» **SOURCE INFORMATION**:

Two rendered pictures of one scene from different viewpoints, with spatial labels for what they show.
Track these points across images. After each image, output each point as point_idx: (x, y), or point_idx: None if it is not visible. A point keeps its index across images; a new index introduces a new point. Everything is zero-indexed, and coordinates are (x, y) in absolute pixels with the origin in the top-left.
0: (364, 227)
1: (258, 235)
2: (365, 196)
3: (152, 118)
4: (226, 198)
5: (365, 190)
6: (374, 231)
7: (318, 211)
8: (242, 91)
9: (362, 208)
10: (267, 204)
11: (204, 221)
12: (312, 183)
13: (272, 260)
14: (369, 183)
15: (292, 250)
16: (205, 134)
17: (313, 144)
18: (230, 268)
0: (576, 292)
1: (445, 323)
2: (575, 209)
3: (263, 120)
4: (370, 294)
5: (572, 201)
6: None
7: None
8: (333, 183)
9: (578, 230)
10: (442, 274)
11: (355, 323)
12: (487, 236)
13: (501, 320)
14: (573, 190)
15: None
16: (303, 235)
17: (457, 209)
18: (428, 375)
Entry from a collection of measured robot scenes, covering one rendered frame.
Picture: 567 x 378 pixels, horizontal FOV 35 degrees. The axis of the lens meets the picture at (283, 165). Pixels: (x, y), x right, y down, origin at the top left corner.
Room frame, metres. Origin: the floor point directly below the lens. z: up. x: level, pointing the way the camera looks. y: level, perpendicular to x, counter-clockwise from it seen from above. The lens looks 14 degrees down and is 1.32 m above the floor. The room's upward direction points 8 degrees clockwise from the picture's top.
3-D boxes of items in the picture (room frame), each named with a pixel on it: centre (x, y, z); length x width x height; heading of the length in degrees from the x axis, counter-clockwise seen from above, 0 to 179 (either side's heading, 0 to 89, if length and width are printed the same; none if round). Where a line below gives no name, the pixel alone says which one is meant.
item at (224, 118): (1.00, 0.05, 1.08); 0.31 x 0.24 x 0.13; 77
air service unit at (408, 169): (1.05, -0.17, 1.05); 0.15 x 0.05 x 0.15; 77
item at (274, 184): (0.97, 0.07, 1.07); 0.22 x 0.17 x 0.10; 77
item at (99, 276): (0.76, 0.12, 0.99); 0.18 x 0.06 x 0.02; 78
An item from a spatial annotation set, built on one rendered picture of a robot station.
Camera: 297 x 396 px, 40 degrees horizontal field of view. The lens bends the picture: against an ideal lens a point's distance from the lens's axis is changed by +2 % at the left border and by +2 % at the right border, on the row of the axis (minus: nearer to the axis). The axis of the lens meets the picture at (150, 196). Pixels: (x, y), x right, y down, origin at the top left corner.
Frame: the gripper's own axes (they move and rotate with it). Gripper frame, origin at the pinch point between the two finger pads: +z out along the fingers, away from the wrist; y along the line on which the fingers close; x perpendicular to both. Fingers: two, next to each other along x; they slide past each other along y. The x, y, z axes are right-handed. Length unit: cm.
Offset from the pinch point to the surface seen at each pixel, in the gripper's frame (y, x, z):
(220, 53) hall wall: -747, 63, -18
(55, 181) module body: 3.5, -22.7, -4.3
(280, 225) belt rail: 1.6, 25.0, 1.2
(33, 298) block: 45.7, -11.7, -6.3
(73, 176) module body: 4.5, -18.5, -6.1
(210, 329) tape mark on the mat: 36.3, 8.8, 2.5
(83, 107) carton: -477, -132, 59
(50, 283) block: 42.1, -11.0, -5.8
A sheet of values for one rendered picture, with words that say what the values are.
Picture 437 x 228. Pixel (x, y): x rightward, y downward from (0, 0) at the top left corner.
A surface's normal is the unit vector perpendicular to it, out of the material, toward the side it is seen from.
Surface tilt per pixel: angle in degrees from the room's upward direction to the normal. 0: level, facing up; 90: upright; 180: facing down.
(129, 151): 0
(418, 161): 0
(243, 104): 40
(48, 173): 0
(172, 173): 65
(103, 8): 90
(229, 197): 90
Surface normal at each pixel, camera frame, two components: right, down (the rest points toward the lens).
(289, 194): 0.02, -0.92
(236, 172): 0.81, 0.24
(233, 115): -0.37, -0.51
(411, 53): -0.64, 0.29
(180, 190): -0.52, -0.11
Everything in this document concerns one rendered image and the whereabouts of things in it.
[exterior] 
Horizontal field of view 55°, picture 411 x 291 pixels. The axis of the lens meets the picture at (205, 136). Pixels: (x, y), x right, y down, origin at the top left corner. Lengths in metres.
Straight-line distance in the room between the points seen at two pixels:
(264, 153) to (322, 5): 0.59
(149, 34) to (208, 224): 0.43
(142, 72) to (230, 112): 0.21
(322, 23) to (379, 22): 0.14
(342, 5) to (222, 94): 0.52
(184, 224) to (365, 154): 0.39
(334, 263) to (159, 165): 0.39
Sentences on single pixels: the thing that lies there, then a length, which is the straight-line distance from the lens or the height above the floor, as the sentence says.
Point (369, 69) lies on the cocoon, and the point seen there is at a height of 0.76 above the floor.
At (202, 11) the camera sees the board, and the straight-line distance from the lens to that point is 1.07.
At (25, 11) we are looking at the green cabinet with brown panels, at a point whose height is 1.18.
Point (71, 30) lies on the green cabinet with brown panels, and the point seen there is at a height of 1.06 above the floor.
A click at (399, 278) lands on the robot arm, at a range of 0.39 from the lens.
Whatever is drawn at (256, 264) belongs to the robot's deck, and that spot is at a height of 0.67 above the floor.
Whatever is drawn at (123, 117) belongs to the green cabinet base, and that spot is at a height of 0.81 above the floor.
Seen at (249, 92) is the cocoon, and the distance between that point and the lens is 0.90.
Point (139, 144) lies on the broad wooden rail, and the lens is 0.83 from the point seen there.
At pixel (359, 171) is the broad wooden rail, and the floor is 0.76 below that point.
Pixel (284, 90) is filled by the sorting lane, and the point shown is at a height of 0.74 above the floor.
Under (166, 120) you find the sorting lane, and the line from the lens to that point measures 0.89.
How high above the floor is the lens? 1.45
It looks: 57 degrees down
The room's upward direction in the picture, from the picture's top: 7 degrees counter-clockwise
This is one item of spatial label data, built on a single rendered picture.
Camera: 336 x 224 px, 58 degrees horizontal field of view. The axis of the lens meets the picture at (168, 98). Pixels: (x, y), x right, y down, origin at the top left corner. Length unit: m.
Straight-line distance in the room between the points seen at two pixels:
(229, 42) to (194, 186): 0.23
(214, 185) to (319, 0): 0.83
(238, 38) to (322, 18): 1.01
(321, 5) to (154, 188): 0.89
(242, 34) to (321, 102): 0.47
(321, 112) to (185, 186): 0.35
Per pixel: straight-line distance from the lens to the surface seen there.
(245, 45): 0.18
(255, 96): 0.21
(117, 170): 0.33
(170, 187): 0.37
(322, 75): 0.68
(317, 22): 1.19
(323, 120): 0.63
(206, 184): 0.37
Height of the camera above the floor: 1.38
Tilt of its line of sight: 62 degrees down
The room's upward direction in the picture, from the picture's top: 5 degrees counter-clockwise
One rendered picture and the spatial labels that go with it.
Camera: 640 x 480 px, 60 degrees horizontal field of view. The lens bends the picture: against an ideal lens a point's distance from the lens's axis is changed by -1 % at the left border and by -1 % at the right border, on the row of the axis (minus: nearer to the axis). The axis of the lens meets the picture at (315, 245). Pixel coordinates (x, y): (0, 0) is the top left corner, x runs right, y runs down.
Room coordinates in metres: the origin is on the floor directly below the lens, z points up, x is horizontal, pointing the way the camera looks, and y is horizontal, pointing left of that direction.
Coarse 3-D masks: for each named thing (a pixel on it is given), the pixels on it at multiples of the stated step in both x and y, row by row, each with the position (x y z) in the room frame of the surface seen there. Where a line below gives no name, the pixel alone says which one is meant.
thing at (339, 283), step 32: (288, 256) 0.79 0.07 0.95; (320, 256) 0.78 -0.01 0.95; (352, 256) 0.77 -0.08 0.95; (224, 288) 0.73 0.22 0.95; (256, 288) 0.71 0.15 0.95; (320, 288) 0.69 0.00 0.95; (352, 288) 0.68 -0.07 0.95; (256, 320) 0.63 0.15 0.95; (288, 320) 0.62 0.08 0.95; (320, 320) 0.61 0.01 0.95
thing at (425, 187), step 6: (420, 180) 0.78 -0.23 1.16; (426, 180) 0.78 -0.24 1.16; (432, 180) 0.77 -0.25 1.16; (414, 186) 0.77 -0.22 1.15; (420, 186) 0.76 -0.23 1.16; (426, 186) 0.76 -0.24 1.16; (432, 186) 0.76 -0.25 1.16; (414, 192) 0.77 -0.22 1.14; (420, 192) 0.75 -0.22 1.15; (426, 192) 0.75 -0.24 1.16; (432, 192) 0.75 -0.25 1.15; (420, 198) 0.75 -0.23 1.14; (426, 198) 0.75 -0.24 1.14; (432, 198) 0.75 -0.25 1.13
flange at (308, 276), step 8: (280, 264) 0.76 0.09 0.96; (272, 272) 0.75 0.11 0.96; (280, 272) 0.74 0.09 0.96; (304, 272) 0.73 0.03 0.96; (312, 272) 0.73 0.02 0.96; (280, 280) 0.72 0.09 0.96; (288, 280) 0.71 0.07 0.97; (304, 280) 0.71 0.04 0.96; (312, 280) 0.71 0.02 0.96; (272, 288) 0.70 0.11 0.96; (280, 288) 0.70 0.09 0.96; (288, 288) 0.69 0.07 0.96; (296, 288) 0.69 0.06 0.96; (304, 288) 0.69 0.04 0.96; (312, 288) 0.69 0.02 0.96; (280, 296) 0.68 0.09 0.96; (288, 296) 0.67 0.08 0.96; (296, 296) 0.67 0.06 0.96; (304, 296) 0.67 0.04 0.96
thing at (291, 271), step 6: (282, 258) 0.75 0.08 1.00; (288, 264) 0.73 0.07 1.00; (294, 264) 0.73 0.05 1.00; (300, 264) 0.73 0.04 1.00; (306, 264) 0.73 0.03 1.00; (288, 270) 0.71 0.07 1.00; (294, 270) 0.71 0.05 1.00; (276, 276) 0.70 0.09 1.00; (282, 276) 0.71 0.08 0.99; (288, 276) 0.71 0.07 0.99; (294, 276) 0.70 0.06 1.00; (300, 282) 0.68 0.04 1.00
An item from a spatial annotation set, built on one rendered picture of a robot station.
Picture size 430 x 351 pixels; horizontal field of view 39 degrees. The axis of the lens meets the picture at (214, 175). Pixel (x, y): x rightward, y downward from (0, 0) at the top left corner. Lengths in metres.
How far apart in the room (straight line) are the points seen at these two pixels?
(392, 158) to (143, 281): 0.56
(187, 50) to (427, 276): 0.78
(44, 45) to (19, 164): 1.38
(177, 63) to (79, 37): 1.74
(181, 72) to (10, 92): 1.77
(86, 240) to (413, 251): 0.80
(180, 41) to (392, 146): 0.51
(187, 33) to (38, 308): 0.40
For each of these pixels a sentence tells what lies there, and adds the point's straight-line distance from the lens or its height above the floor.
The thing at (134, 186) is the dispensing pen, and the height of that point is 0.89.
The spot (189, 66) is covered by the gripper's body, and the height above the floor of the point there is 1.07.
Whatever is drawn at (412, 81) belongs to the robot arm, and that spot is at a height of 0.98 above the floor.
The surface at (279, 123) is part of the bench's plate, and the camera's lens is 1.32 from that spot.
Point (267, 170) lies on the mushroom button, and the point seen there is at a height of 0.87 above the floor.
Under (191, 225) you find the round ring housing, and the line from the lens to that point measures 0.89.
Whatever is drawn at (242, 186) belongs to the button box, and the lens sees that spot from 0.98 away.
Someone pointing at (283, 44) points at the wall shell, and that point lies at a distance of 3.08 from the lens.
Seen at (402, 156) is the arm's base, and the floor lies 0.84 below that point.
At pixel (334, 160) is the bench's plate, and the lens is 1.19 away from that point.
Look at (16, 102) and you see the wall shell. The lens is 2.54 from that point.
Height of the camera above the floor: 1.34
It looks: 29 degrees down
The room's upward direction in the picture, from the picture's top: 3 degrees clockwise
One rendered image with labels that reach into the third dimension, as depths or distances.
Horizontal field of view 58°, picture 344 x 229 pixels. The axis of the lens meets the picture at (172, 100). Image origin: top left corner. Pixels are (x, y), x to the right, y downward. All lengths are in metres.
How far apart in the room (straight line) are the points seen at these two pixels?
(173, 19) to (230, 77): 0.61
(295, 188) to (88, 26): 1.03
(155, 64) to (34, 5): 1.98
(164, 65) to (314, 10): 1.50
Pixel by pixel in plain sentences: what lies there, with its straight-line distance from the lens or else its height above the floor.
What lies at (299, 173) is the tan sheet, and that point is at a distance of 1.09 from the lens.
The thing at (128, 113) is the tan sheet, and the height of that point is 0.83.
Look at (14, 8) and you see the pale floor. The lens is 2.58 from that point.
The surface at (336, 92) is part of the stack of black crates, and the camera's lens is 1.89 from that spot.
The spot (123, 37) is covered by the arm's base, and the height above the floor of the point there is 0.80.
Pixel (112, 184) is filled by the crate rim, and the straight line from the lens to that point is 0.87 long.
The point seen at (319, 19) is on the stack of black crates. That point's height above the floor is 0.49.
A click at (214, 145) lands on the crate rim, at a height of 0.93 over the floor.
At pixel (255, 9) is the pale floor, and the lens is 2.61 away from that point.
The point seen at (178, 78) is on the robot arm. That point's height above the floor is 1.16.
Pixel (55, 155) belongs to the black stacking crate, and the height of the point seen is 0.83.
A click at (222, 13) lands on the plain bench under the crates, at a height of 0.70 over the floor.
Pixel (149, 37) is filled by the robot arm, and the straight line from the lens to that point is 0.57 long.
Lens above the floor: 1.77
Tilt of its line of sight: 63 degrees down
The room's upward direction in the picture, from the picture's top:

» **TASK PROMPT**: Take from the material above the lines running from the one with "18: (230, 268)" through the one with "item at (224, 118): (1.00, 0.05, 1.08);", and repeat them exactly, with nothing else.

» **OUTPUT BELOW**:
18: (230, 268)
0: (576, 292)
1: (445, 323)
2: (575, 209)
3: (263, 120)
4: (370, 294)
5: (572, 201)
6: None
7: None
8: (333, 183)
9: (578, 230)
10: (442, 274)
11: (355, 323)
12: (487, 236)
13: (501, 320)
14: (573, 190)
15: None
16: (303, 235)
17: (457, 209)
18: (428, 375)
Entry from a collection of measured robot scenes, covering one rendered frame.
Picture: 567 x 378 pixels, horizontal FOV 35 degrees. The axis of the lens meets the picture at (283, 165). Pixels: (x, y), x right, y down, origin at the top left corner.
Room frame, metres. Origin: the floor point directly below the lens. z: up. x: level, pointing the way the camera looks. y: level, perpendicular to x, counter-clockwise from it seen from above. The lens looks 14 degrees down and is 1.32 m above the floor. The room's upward direction points 8 degrees clockwise from the picture's top.
3-D boxes of items in the picture (room frame), each named with a pixel on it: centre (x, y, z); length x width x height; heading of the length in degrees from the x axis, counter-clockwise seen from above, 0 to 179 (either side's heading, 0 to 89, if length and width are printed the same; none if round). Where a line below gives no name, the pixel alone says which one is meant.
item at (224, 118): (1.00, 0.05, 1.08); 0.31 x 0.24 x 0.13; 77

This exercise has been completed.